National Sailing Centre, Wednesday, 14 March 2018 — The first day of racing at the Singapore Youth Sailing Championship 2018 saw good winds and strong current, with the shifty conditions gave the 339 sailors from 7 countries an added challenge.
“Yesterday was really shifty. The wind was lighter in the morning but picked up towards the afternoon. The current was really strong and had a big effect on racing as well,” explained Laser 4.7 sailor Boston Cortis, who comes from Down Under.
With a fifth, third and two first-place finishes under his belt, he is the current leader of the Laser 4.7 fleet. Singaporean Daniel Hung is narrow one point behind, with teammate James Koh in third.
Besides the Laser 4.7s, the 29ers and Nacra 15 were also competing at the Alpha Racing Area. Much was at stake for the 29ers as this regatta will be used as a qualifying event for multiple overseas regattas – the Dutch Youth Regatta (Netherlands), Kieler Woche (Germany) and the Youth Sailing World Championships (USA). The latter is considered to be one of the most prestigious youth sailing events.
Current leaders Ellyn Tan and Tessa Neo felt having a little luck gave them an added boost today and were hoping to cement their lead going forward.
“There’s a bit of pressure (to keep our lead), but hopefully we will be able to either maintain or widen the gap,” said Ellyn.
The regatta attracted many international entries and the Laser 4.7 class was no exception, with more than half the fleet hailing from Australia, Thailand, Hong Kong and Malaysia.
“The fleet is very competitive,” said Boston, who finished in first runner-up at the recent Australian Nationals.
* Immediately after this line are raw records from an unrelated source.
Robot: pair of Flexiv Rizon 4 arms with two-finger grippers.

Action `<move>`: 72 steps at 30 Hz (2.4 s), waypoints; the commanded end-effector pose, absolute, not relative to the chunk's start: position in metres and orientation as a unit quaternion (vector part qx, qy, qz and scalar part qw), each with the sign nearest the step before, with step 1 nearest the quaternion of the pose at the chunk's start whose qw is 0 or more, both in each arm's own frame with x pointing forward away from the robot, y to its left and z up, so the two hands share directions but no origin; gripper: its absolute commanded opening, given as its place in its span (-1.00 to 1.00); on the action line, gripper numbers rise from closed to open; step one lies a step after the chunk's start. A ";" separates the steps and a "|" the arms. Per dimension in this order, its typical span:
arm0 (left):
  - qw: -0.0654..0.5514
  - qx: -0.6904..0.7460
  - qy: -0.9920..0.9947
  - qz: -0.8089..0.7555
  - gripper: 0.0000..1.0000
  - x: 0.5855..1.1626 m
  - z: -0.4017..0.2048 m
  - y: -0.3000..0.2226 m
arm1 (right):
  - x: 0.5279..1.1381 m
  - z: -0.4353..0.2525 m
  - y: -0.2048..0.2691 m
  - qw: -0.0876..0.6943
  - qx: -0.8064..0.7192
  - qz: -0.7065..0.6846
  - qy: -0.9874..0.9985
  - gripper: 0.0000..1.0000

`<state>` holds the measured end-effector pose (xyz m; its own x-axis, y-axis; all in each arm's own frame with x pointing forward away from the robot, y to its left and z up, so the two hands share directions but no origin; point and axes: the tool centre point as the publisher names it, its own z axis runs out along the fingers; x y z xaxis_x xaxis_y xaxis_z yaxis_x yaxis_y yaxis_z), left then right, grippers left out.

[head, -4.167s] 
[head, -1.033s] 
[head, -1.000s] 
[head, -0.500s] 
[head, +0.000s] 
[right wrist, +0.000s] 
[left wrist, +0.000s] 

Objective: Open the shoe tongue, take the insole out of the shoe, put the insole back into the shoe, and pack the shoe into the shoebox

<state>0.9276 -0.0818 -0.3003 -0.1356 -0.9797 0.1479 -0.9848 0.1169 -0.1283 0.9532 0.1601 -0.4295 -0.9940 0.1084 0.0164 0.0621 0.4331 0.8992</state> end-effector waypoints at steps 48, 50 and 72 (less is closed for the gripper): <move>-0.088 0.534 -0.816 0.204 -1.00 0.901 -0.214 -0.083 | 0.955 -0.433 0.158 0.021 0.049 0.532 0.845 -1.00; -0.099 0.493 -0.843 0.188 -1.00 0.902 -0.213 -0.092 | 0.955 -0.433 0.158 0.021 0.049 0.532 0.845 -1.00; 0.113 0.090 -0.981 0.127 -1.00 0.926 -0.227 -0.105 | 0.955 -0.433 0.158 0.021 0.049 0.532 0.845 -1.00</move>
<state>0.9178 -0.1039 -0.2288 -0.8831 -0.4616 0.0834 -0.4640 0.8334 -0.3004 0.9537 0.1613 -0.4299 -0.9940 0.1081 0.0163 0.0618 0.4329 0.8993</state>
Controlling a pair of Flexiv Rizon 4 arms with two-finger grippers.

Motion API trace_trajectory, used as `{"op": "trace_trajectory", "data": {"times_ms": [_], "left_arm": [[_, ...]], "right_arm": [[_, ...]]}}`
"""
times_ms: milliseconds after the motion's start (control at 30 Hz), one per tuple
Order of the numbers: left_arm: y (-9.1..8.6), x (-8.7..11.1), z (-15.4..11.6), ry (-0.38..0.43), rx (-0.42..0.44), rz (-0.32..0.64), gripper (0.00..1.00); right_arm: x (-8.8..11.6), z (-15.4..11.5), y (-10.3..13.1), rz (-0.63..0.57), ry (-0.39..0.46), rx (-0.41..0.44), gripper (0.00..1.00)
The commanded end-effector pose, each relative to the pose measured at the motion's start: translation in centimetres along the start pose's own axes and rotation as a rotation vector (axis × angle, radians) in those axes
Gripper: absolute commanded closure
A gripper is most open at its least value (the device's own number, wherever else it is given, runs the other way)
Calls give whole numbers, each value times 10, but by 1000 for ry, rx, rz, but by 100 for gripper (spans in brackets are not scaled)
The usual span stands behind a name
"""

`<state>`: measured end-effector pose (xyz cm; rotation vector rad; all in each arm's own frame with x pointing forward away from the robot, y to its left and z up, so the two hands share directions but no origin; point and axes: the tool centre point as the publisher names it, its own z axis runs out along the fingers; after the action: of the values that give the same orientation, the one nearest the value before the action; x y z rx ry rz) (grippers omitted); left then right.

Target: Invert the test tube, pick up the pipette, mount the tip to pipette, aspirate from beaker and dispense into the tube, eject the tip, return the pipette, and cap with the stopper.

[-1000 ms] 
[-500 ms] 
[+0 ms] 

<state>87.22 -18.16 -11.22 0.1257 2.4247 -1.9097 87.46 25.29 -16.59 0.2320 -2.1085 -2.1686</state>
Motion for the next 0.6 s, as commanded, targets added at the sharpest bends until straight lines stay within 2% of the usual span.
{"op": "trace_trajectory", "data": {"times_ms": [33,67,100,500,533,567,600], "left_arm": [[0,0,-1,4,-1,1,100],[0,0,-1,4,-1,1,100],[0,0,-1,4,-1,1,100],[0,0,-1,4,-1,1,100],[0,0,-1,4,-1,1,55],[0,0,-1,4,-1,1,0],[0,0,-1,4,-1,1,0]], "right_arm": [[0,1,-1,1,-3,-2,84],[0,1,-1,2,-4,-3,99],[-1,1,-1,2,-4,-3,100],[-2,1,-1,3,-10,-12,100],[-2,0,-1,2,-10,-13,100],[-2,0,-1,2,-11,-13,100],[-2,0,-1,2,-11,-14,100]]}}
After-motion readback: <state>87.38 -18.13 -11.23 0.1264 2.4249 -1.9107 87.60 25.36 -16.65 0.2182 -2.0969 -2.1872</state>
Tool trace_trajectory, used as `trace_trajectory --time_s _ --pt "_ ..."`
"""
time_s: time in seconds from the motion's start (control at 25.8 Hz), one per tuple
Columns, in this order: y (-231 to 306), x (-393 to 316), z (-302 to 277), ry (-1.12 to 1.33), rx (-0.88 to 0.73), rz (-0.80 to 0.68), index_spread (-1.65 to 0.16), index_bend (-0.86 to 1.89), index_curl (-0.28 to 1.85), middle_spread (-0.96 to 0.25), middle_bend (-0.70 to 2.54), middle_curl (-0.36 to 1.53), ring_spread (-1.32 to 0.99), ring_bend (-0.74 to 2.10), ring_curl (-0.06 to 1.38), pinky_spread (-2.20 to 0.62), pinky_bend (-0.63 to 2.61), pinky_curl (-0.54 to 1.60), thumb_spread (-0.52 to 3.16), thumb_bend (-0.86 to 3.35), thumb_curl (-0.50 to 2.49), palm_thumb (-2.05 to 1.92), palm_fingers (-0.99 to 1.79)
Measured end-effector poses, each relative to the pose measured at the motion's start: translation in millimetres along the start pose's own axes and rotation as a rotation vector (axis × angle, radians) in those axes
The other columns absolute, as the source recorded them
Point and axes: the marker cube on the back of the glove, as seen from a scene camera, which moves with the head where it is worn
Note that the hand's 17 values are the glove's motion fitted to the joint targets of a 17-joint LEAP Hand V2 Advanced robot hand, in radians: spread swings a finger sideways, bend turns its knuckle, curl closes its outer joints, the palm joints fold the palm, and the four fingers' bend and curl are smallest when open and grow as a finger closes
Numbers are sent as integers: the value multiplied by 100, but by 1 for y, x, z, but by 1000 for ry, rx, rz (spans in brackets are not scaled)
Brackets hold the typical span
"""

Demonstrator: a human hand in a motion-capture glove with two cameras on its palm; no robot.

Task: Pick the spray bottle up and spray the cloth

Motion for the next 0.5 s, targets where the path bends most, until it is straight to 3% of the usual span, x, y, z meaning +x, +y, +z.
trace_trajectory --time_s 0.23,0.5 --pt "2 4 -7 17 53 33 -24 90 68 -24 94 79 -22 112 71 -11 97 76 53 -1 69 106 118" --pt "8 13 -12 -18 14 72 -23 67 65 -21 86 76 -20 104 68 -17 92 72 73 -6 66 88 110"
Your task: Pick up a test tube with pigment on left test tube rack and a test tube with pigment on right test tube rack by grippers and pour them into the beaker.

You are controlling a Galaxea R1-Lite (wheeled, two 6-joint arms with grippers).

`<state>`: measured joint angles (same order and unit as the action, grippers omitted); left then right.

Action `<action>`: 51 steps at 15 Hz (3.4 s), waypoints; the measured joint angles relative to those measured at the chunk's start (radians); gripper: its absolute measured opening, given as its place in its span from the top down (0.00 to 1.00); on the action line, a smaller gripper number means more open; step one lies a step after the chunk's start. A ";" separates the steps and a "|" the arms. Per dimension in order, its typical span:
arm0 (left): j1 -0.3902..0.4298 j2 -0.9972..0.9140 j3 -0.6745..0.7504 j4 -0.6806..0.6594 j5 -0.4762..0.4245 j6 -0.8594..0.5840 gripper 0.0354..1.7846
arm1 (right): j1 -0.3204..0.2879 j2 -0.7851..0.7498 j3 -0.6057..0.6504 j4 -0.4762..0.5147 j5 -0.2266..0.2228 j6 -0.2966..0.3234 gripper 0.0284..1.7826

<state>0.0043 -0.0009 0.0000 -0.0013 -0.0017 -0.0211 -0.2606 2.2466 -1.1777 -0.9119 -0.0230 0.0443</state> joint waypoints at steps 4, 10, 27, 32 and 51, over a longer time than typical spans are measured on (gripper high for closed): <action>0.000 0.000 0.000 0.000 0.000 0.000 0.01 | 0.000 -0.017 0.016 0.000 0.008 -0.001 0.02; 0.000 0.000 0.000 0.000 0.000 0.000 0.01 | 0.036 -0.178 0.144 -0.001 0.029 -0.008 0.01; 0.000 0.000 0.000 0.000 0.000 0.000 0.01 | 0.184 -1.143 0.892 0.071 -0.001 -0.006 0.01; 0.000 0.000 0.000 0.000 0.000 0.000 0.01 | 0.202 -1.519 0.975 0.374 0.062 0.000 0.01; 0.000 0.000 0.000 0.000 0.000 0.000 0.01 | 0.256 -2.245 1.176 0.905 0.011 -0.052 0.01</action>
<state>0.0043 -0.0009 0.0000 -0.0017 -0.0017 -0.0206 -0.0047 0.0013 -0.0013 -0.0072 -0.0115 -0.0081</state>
The international participants were certainly taking the competition to a whole new level, including in the Optimist class, which had the sailor’s positions constantly reshuffling throughout the entire race. However, it was Germany’s Anna Barth who eventually emerged at the top of the table, thanks to two second-place finishes after three races.
Singapore’s Dylan Fang Wei Jie and Hong Kong’s Duncan Gregor finished the day second and third respectively.
The great sailing conditions meant that racing was going according to schedule, with all fleets completing at least three races.